Concours des collectivités territoriales 2026 au Maroc
Les collectivités territoriales ne recrutent pas dans la fonction publique d'État mais sous un statut particulier propre à leurs fonctionnaires. Les conditions d'accès et la procédure de concours sont pourtant presque identiques à celles des administrations d'État.
Qui recrute ?
Trois niveaux de collectivités recrutent pour leur propre compte :
- les communes, rurales ou urbaines, de loin les plus nombreuses ;
- les préfectures et provinces ;
- les régions.
Chacune ouvre son concours par décision de son président, dans la limite des postes inscrits à son budget. Les concours sont donc nombreux et dispersés tout au long de l'année, et non regroupés dans une session nationale unique.

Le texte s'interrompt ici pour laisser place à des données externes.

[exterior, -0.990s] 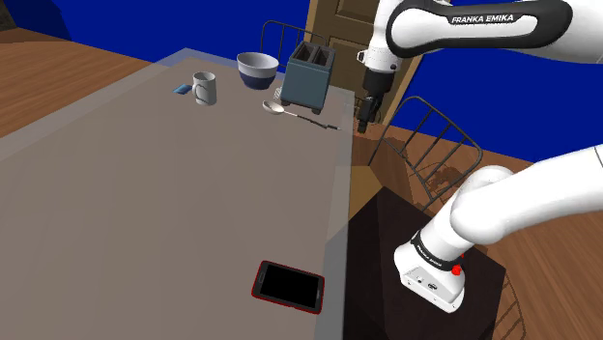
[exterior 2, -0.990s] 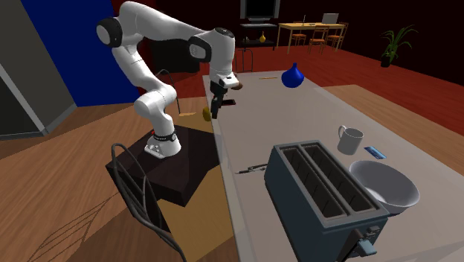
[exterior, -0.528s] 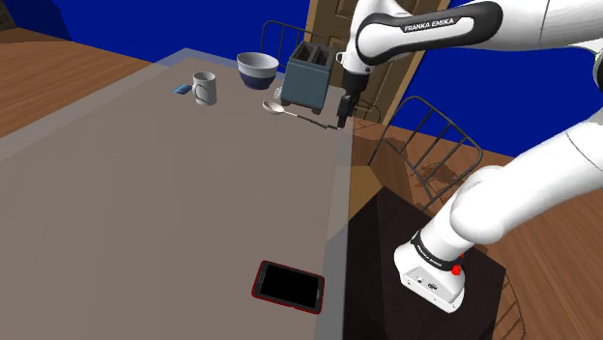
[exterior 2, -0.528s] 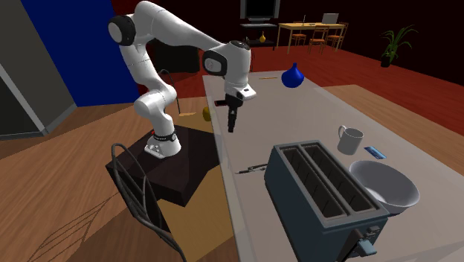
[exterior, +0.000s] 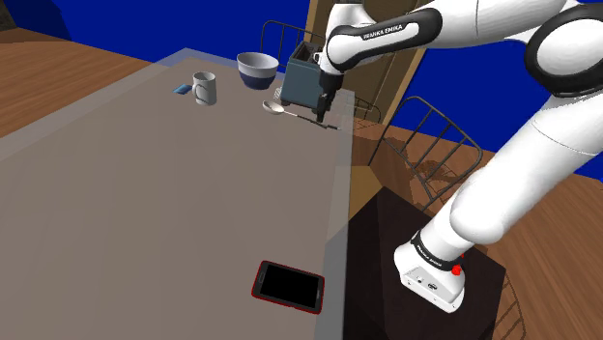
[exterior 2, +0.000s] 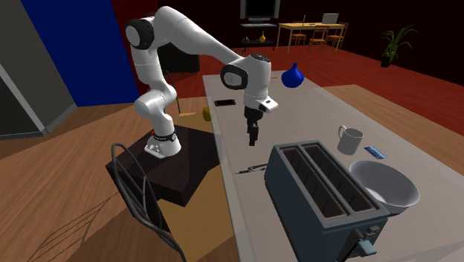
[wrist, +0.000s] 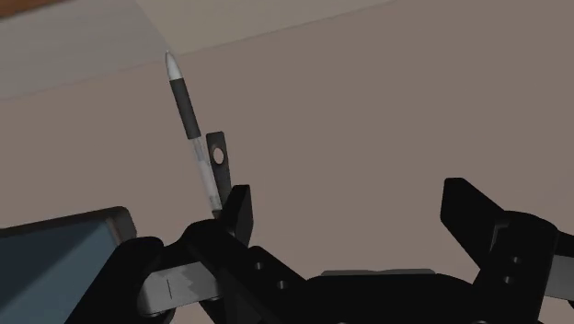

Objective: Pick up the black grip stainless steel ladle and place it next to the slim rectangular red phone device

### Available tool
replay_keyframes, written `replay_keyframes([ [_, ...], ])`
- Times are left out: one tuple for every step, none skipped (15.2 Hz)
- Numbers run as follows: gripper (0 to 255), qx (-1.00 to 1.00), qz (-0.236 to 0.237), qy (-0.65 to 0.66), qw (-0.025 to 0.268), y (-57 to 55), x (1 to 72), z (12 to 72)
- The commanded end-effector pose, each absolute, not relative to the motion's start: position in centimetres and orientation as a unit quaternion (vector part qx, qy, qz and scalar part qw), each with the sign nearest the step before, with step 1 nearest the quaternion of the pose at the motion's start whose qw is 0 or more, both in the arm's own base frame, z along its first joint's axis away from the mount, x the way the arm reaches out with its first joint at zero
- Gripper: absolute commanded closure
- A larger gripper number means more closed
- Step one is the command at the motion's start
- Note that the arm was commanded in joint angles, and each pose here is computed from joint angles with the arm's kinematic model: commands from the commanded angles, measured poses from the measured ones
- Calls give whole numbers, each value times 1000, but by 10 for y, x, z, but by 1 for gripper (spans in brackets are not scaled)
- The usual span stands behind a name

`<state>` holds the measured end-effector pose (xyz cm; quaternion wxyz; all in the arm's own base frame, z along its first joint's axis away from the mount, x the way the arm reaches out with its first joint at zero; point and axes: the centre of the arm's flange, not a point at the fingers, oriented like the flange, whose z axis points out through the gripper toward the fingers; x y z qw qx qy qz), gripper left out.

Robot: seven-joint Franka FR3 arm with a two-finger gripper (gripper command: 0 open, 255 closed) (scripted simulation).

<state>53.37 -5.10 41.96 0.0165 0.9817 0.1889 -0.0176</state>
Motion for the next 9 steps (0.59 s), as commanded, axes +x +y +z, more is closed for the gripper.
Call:
replay_keyframes([
  [0, 979, -10, 200, 22, -54, 556, 410],
  [0, 978, -6, 206, 24, -55, 567, 406],
  [0, 977, -2, 212, 27, -56, 578, 402],
  [0, 976, 2, 217, 29, -57, 589, 398],
  [0, 974, 6, 223, 32, -58, 600, 395],
  [0, 973, 9, 228, 35, -58, 612, 391],
  [0, 972, 13, 234, 37, -59, 623, 388],
  [0, 970, 17, 239, 40, -59, 634, 384],
  [0, 968, 21, 245, 42, -59, 646, 381],
])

L'autorité gouvernementale chargée de l'Intérieur encadre ces procédures et en contrôle la régularité.
Un statut distinct
Les fonctionnaires des collectivités territoriales relèvent d'un statut particulier, inspiré du statut général de la fonction publique sans s'y intégrer.
Leurs grades correspondent à ceux de l'État : adjoints administratifs et techniques aux échelles 5 et 6, techniciens à l'échelle 9, administrateurs et ingénieurs aux échelles 10 et 11. Le diplôme exigé pour chaque grade est le même que dans les administrations d'État.

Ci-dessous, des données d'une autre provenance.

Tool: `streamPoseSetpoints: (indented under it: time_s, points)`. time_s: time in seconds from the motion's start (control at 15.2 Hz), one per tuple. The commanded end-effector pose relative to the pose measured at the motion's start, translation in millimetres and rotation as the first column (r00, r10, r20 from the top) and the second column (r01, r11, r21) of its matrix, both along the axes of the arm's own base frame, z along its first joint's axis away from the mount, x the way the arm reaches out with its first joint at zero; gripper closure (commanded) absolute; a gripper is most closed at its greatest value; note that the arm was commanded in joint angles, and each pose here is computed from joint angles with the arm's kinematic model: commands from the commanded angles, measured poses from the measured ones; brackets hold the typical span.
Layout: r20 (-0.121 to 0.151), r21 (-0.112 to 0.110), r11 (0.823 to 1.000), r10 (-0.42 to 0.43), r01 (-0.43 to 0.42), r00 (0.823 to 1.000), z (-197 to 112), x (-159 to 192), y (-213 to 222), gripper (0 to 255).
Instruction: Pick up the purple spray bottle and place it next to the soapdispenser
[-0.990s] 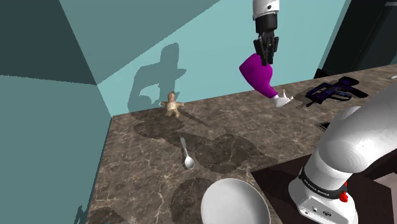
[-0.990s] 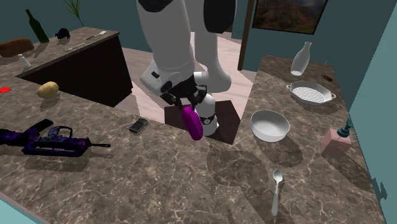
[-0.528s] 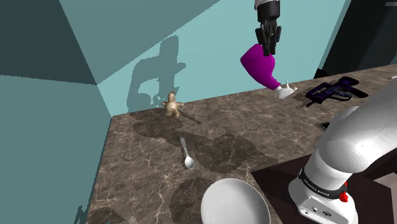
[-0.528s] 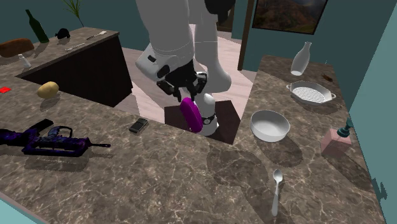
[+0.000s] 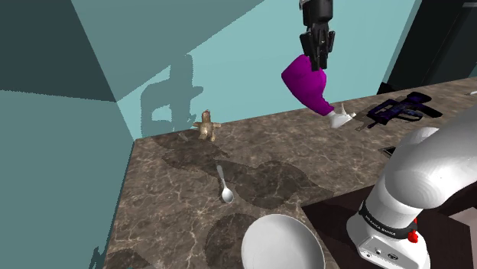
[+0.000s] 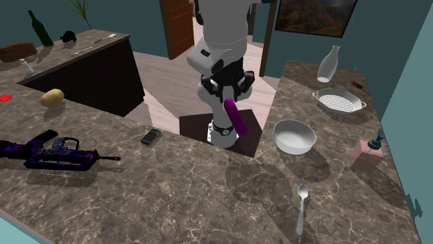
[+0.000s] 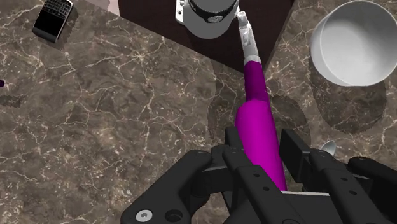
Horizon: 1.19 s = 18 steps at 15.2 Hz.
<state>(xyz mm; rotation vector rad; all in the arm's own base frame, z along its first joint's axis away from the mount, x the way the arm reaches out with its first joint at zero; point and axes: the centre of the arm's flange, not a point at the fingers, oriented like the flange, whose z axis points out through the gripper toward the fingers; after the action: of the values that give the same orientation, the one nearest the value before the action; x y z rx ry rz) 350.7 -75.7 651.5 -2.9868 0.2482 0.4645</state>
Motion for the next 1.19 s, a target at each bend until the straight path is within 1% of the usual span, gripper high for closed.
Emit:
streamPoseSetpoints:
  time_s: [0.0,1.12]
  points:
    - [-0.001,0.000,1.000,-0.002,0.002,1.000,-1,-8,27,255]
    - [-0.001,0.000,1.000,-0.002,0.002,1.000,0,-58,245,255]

Cette proximité rend possibles les passages entre les deux secteurs, par détachement ou mise à disposition, dans les conditions prévues par les textes.
Les métiers recherchés
Les postes annoncés reflètent les compétences de la collectivité : urbanisme et construction, gestion financière et fiscale, état civil, propreté et environnement, eau et électricité, voirie, espaces verts, affaires sociales, culturelles et sportives.
D'où une demande soutenue d'ingénieurs et de techniciens en génie civil, urbanisme, environnement et informatique, aux côtés des administrateurs en gestion et en droit.

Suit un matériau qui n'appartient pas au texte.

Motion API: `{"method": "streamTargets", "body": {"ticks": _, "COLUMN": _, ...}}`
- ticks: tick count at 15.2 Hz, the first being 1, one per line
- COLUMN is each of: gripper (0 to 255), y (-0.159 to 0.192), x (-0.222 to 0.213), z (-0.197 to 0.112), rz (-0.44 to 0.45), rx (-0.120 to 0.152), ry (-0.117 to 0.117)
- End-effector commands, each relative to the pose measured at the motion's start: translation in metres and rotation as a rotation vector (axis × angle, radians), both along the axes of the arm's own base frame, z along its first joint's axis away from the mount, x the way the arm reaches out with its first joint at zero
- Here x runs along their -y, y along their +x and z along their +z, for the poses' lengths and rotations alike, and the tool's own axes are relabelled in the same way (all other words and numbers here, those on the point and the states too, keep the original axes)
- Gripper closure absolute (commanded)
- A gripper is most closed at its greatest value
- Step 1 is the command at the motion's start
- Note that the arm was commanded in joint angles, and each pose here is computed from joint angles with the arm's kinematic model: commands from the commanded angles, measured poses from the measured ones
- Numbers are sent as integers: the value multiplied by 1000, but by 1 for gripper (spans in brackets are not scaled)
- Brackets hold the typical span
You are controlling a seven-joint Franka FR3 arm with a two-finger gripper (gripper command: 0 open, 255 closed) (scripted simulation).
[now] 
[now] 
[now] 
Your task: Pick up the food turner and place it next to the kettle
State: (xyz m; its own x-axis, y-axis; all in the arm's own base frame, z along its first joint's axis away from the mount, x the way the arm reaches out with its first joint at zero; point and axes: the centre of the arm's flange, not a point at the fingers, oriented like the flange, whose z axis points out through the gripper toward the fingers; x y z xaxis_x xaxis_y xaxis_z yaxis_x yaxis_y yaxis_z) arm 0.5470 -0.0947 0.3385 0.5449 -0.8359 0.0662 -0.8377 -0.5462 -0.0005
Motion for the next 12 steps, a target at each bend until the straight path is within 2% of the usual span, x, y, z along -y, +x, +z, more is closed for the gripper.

Les grandes collectivités recrutent en outre des cadres en communication et en conduite de projet, à la mesure de l'étendue de leurs compétences.
La procédure
La procédure est celle de la fonction publique : avis publié, délai de dépôt, présélection le cas échéant, épreuve écrite puis orale, liste définitive et liste d'attente.
C'est le lieu de publication qui demande une attention particulière : les avis paraissent sur le portail national de l'emploi public, mais aussi sur les sites des collectivités elles-mêmes et par affichage à leur siège. Qui s'en tient à une seule source passe à côté d'une grande partie des offres.
Les délais sont souvent courts, chaque collectivité organisant son concours seule et à son propre rythme.
Ce qu'il faut vérifier
- l'employeur : le concours appartient à la collectivité, non au ministère, et la nomination vaut pour son ressort ;
- le lieu de travail : fixé d'avance par la collectivité, sans mouvement national de mutation comme il en existe dans l'enseignement ;
- le diplôme et la spécialité : lus comme dans les administrations d'État, l'avis nommant les spécialités admises ;
- les délais : courts et dispersés sur l'année, ce qui fait du suivi régulier des avis une part de la préparation.
Questions fréquentes
- Les agents des collectivités sont-ils des fonctionnaires ?
Ils relèvent d'un statut particulier, inspiré du statut général de la fonction publique sans s'y intégrer, avec des grades et des diplômes exigés comparables.
- Qui ouvre le concours ?
La commune, la préfecture ou la région concernée, par décision de son président et dans la limite des postes inscrits à son budget.
- Où sont publiés les avis ?
Sur le portail national de l'emploi public, mais aussi sur les sites des collectivités et par affichage à leur siège. S'en tenir à une seule source fait manquer une grande partie des offres.
- Quels métiers sont les plus recherchés ?
Les ingénieurs et techniciens en génie civil, urbanisme, environnement et informatique, les administrateurs en gestion et en droit, ainsi que les métiers de l'état civil et de la propreté.